San Francisco-based Vir Biotechnology indicated it has identified several human monoclonal antibody (mAb) candidates against SARS-CoV-2, the virus causing COVID-19. In the interest of saving time, the company’s lead development was transferred to WuXi Biologics and Biogen several weeks ago with human trials likely to begin in the next three to five months.
The lead antibody’s ability to neutralize the SARS-CoV-2 live virus has been confirmed in two different laboratories. It binds to an epitope—the specific part of an antigen molecule on the virus—on SARS-CoV-2 that is also seen on the SARS-CoV-1 virus that causes SARS. This means the antigen is highly conserved and less likely to disappear should the viruses mutate or develop resistance to the antibody.
The company engineered the Fc region of the antibody in two ways. First, they altered it so it would have a longer half-life and second, they made a change that increases short-term potency. In animal tests this generated protective CD8+ T-cells that have the potential to offer long-term immunity.
The lead candidate is being manufactured with and without the vaccinal mutation. The company plans to conduct human clinical trials on both versions. It has also discovered additional antibodies that bind to other sites on the virus, would have the potential for use in combination with the lead candidate.
“We are pleased with the rapidity of our progress and excited to move two development candidates into human testing as soon as possible,” said George Scangos, chief executive officer of Vir. “Stopping this disease will take a combination of prevention and treatment approaches. At Vir, we are fortunate that our existing antibody platform gave us a running start against COVID-19, and we have the internal and partnered capabilities to work on multiple approaches.”
Vir cites four possible uses of the antibodies. First, for prevention of disease. For example, in health care workers at high risk of becoming infected, or for people at high risk of severe disease or death. Second, to prevent progression of the disease in infected patients during the early phases. Third, for treatment of severe disease. And fourth, to develop vaccines.
Vir is also working with Alnylam Pharmaceuticals to develop possible RNAi therapeutics and to use its Innate Immunity Platform to develop small molecule drugs to interrupt the COVID-19 disease process.
Vir says its “long-term goal is to identify pan-coronavirus antibodies that could be effective against most or all coronavirus outbreaks.

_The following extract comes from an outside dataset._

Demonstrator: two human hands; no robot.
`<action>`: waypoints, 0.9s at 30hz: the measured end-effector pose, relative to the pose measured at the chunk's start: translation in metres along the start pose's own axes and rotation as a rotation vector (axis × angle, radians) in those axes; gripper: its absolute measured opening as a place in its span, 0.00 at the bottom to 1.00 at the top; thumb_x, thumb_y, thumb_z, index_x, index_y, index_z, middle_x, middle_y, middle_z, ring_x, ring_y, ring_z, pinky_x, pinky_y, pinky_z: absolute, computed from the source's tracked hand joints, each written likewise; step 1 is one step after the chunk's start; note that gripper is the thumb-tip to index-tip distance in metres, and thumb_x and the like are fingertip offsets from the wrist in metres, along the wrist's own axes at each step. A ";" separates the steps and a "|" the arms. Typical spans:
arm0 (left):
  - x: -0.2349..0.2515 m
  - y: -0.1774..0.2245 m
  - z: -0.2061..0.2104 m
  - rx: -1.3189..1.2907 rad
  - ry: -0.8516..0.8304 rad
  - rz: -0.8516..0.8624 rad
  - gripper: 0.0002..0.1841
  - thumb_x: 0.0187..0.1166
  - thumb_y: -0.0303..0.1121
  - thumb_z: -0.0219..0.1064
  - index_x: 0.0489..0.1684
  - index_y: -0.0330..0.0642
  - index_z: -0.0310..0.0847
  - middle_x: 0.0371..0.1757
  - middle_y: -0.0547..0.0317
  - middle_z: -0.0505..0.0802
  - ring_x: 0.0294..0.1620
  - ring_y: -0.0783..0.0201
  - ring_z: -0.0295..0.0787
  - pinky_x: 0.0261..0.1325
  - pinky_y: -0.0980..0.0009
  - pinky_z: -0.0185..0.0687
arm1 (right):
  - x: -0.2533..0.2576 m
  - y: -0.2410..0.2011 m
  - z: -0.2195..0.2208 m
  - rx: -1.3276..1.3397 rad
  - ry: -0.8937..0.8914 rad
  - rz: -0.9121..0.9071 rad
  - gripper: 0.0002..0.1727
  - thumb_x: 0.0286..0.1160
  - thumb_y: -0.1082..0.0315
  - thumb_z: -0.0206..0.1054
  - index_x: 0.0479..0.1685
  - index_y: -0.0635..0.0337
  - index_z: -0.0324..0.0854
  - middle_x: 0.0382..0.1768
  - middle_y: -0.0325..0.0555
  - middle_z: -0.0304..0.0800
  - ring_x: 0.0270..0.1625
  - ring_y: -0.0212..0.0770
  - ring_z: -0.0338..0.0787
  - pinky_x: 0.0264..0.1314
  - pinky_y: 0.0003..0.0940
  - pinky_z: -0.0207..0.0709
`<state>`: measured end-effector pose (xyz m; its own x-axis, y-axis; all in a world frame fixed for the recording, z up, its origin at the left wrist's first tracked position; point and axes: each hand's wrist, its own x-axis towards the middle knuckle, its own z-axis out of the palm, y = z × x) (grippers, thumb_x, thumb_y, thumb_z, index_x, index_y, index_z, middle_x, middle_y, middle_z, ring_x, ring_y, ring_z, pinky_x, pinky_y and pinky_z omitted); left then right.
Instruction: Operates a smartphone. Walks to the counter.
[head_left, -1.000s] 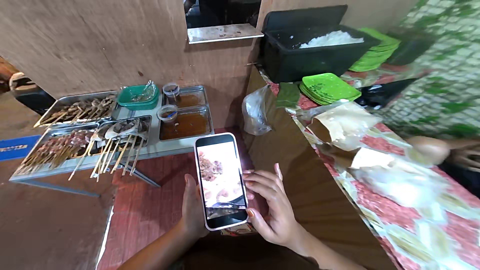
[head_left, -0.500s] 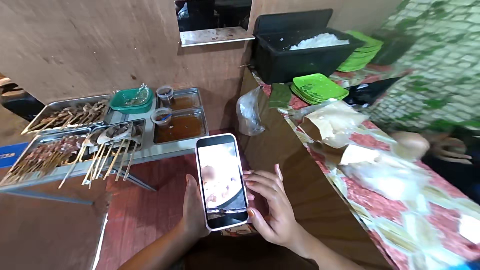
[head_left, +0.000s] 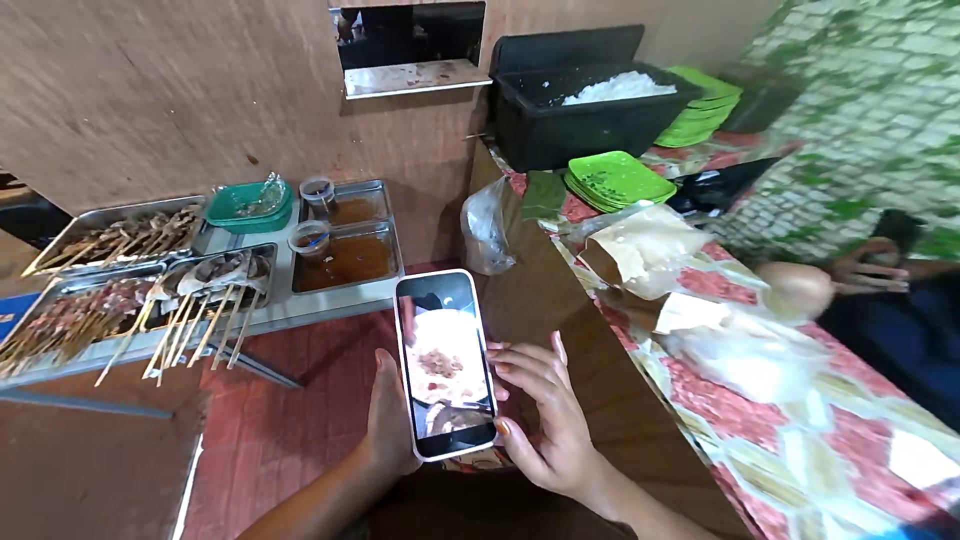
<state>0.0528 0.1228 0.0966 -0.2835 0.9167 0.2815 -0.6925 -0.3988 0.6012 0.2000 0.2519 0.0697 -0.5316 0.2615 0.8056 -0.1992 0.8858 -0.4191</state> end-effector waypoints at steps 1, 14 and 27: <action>0.002 -0.003 -0.001 -0.017 -0.015 0.002 0.38 0.74 0.74 0.54 0.68 0.57 0.86 0.63 0.56 0.94 0.67 0.59 0.90 0.71 0.56 0.84 | 0.000 0.002 -0.002 0.005 -0.003 0.002 0.21 0.87 0.47 0.53 0.69 0.47 0.73 0.68 0.35 0.83 0.80 0.34 0.75 0.94 0.52 0.45; 0.022 -0.038 0.013 0.017 0.007 0.083 0.35 0.76 0.73 0.53 0.58 0.55 0.91 0.55 0.62 0.96 0.61 0.67 0.91 0.67 0.64 0.85 | -0.005 0.031 -0.031 0.054 -0.030 -0.004 0.22 0.87 0.46 0.53 0.70 0.47 0.73 0.69 0.35 0.83 0.80 0.33 0.75 0.95 0.53 0.44; 0.047 -0.074 0.033 0.027 0.199 0.062 0.32 0.70 0.73 0.60 0.55 0.59 0.91 0.49 0.68 0.97 0.53 0.74 0.93 0.59 0.71 0.88 | -0.011 0.068 -0.064 0.073 -0.060 0.011 0.22 0.87 0.45 0.53 0.69 0.47 0.72 0.69 0.35 0.82 0.81 0.32 0.74 0.95 0.53 0.41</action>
<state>0.1129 0.1951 0.0904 -0.4526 0.8759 0.1672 -0.6523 -0.4531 0.6076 0.2454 0.3335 0.0594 -0.5823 0.2454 0.7751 -0.2517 0.8521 -0.4588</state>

Vir has used this same approach in the discovery and development of VIR-2482, a pan-influenza A antibody that the company is developing for the prevention of influenza A.”
“We are rapidly progressing our anti-SARS-CoV-2 antibody program, including building the necessary infrastructure and partnerships to proceed with clinical development and manufacturing this year,” said Herbert “Skip” Virgin, chief scientific officer of Vir. “We expect to continuously generate data on these and additional high-priority antibodies, as well as from our efforts leveraging our siRNA and Innate Immunity platforms, until the COVID-19 pandemic is addressed.”
Dozens of companies are working on repurposing drugs, such as antivirals, to treat the disease and more than 40 vaccines are in progress.